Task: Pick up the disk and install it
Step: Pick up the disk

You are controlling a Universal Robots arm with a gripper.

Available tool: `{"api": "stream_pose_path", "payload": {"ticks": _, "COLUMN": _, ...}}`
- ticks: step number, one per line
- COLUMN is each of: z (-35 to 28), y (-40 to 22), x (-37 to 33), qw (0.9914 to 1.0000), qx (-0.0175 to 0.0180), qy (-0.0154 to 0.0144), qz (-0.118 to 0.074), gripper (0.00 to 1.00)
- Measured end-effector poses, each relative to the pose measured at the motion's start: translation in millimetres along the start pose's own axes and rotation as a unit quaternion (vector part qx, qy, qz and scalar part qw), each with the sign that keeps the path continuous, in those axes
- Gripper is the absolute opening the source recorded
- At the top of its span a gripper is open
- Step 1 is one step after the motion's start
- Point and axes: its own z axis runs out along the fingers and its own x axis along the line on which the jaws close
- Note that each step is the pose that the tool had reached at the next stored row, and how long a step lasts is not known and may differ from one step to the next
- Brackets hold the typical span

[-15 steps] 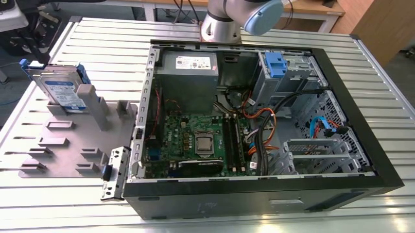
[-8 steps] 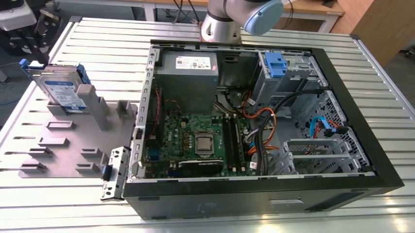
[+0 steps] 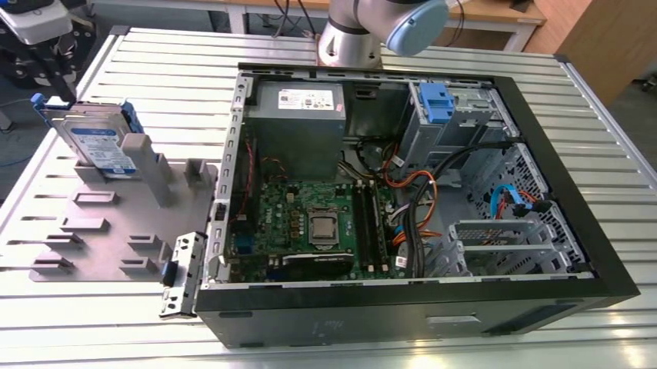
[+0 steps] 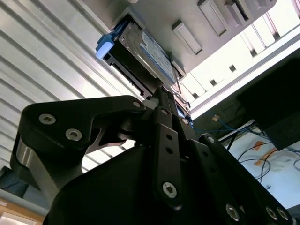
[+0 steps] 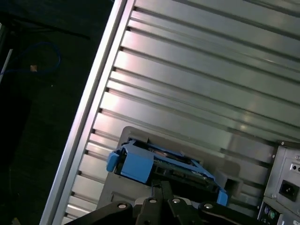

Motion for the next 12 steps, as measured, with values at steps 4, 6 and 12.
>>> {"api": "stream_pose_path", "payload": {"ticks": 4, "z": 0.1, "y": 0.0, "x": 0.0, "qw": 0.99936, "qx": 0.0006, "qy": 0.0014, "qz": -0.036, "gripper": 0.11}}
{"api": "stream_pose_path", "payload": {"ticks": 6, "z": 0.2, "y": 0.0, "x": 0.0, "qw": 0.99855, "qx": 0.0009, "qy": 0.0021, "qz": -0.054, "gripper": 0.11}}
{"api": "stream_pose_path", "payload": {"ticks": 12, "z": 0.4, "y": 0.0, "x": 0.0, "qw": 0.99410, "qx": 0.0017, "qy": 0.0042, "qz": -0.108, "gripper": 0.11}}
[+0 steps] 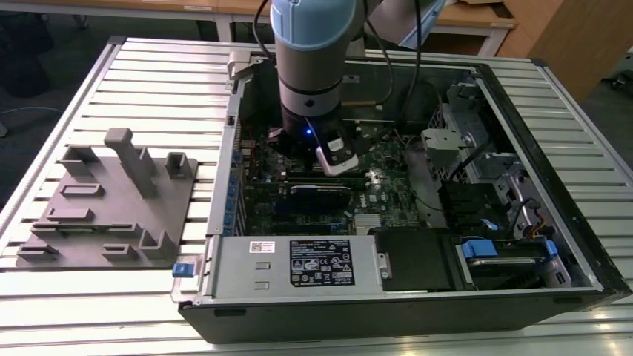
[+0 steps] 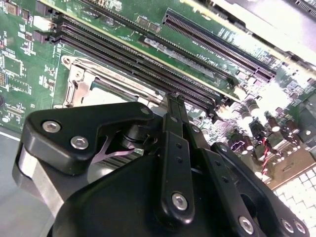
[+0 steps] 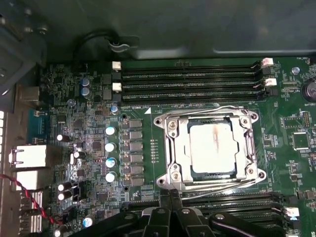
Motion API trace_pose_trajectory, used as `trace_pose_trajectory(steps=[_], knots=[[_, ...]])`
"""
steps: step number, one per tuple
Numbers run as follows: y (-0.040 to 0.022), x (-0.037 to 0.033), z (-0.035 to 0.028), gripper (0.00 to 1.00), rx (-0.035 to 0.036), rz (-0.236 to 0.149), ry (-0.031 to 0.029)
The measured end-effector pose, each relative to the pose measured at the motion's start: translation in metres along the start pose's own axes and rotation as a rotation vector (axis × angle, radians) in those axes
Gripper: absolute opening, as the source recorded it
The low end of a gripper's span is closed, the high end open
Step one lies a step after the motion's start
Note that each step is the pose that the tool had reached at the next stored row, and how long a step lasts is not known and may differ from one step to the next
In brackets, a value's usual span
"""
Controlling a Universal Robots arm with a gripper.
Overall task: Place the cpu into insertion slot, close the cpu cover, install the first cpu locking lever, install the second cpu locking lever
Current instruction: 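Install the second cpu locking lever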
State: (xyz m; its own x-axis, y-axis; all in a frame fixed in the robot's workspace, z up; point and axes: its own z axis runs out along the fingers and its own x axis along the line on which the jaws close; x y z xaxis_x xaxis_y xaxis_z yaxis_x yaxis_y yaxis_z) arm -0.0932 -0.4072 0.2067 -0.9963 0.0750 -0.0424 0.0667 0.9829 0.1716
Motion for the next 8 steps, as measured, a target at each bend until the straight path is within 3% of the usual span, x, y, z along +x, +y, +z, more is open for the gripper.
trace_pose_trajectory(steps=[8], knots=[[-0.0013,0.0009,0.0056,0.10,-0.0058,0.000,0.0005]])
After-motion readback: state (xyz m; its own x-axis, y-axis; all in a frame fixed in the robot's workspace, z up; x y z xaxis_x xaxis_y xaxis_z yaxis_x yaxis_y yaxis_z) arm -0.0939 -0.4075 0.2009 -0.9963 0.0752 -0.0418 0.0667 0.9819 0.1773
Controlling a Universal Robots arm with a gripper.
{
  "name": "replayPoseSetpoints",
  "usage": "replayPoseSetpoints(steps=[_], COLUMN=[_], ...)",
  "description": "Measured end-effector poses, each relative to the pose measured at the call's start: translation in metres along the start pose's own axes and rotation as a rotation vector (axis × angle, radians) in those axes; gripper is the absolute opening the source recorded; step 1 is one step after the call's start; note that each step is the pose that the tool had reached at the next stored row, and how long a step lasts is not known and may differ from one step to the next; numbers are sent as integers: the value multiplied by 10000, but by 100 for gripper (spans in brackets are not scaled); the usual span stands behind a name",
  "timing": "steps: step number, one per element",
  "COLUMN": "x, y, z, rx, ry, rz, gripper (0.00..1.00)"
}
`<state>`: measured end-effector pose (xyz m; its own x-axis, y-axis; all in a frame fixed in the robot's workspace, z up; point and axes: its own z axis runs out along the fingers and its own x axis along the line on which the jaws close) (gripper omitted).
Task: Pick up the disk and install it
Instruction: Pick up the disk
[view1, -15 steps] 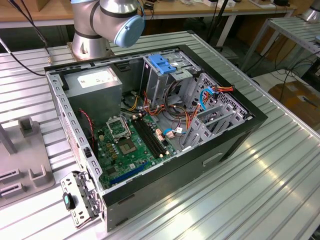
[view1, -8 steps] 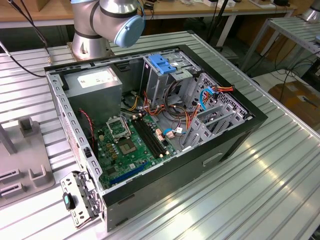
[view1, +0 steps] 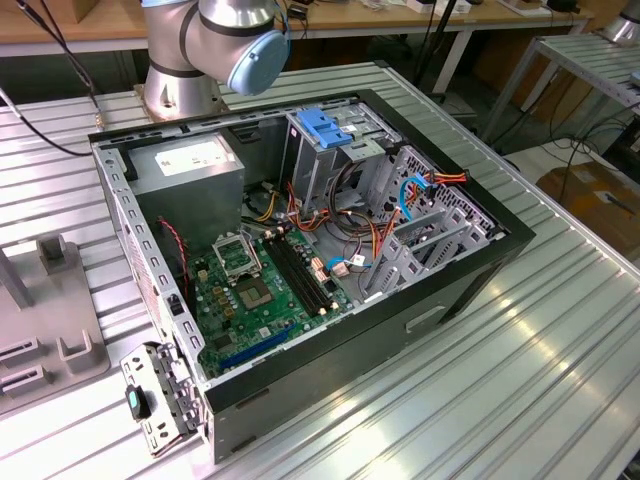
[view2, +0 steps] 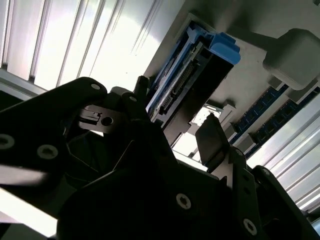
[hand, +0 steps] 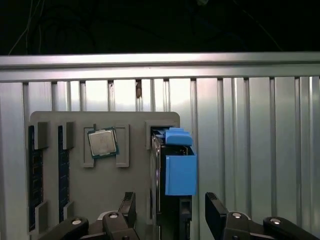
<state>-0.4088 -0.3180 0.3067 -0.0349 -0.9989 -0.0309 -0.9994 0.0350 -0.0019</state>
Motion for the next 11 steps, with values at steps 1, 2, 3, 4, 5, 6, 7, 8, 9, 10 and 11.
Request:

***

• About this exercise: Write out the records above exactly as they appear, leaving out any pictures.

• Solution to this task:
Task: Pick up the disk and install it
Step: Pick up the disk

You are controlling a Universal Robots arm with a gripper.

Available tool: `{"api": "stream_pose_path", "payload": {"ticks": _, "COLUMN": _, ...}}`
- ticks: step number, one per line
- COLUMN is each of: z (-35 to 28), y (-40 to 22), x (-37 to 33), qw (0.9914 to 1.0000), qx (-0.0175 to 0.0180), qy (-0.0154 to 0.0144), qz (-0.118 to 0.074), gripper (0.00 to 1.00)
- Measured end-effector poses, each relative to the pose measured at the motion's start: translation in millimetres along the start pose's own axes and rotation as a unit quaternion (vector part qx, qy, qz and scalar part qw), each with the sign that keeps the path continuous, in those axes
- Gripper is the absolute opening the source recorded
- At the top of its span a gripper is open
- Step 1 is one step after the motion's start
- Point and axes: its own z axis runs out along the fingers and its own x axis along the line on which the jaws close
- Note that each step is the pose that the tool had reached at the next stored row, and how long a step lasts is not known and may differ from one step to the next
- Brackets hold the typical span

[-15 steps] 
[-8 steps] 
[+0 steps] 
[+0 steps] 
[+0 steps] 

Motion for the next 12 steps, as measured, with values at steps 4, 6 and 12.
>>> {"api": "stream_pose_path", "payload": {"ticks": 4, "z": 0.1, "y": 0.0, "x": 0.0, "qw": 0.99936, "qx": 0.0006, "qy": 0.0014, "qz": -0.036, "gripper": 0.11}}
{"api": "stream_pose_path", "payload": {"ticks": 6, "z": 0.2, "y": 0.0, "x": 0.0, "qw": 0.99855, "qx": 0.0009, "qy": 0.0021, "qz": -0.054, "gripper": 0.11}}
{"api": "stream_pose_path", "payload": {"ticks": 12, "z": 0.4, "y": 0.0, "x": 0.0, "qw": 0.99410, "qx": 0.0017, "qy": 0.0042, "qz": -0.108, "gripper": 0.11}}
[+0 steps] 
[+0 steps] 
[+0 steps] 
Motion API trace_pose_trajectory, used as `trace_pose_trajectory(steps=[_], knots=[[_, ...]])`
"""
steps: step number, one per tuple
Numbers run as follows: y (-0.040 to 0.022), x (-0.037 to 0.033), z (-0.035 to 0.028), gripper (0.00 to 1.00), rx (-0.035 to 0.036), rz (-0.236 to 0.149), ry (-0.031 to 0.029)
The measured end-effector pose, each relative to the pose measured at the motion's start: translation in metres along the start pose's own axes and rotation as a rotation vector (axis × angle, radians) in those axes
Gripper: absolute opening, as the source recorded it
The low end of a gripper's span is closed, the high end open
Step one lies a step after the motion's start
Note that each step is the pose that the tool had reached at the next stored row, and how long a step lasts is not known and may differ from one step to the next
In brackets, a value's usual span
"""
Controlling a Universal Robots arm with a gripper.
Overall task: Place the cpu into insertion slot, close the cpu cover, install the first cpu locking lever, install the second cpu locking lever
Current instruction: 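Install the second cpu locking lever
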State: (xyz m; its own x-axis, y-axis; all in a frame fixed in the robot's workspace, z up; point and axes: its own z axis runs out along the fingers and its own x axis along the line on which the jaws close; x y z xaxis_x xaxis_y xaxis_z yaxis_x yaxis_y yaxis_z) arm -0.0932 -0.4072 0.2067 -0.9963 0.0750 -0.0424 0.0667 0.9829 0.1716
Motion for the next 8 steps, as measured, a target at each bend until the straight path is within 3% of the usual span, x, y, z along +x, +y, +z, more is open for the gripper.
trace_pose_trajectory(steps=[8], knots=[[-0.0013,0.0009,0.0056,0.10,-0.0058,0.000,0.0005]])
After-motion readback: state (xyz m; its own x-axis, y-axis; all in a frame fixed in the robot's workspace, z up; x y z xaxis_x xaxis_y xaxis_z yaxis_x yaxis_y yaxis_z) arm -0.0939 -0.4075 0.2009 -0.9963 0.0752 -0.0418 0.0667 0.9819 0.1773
Controlling a Universal Robots arm with a gripper.
{
  "name": "replayPoseSetpoints",
  "usage": "replayPoseSetpoints(steps=[_], COLUMN=[_], ...)",
  "description": "Measured end-effector poses, each relative to the pose measured at the call's start: translation in metres along the start pose's own axes and rotation as a rotation vector (axis × angle, radians) in those axes; gripper is the absolute opening the source recorded; step 1 is one step after the call's start; note that each step is the pose that the tool had reached at the next stored row, and how long a step lasts is not known and may differ from one step to the next; numbers are sent as integers: the value multiplied by 10000, but by 100 for gripper (spans in brackets are not scaled); the usual span stands behind a name",
  "timing": "steps: step number, one per element",
  "COLUMN": "x, y, z, rx, ry, rz, gripper (0.00..1.00)"
}
`<state>`: measured end-effector pose (xyz m; its own x-axis, y-axis; all in a frame fixed in the robot's workspace, z up; point and axes: its own z axis runs out along the fingers and its own x axis along the line on which the jaws close) (gripper omitted).
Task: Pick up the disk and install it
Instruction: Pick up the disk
[view1, -15 steps] 
[view1, -8 steps] 
[view1, +0 steps] 
[view2, +0 steps] 
[hand, +0 steps] 
<state>-0.4088 -0.3180 0.3067 -0.0349 -0.9989 -0.0309 -0.9994 0.0350 -0.0019</state>
Motion for the next 11 steps, with values at steps 1, 2, 3, 4, 5, 6, 7, 8, 9, 10 and 11.
Request:

Nothing more is needed for this exercise.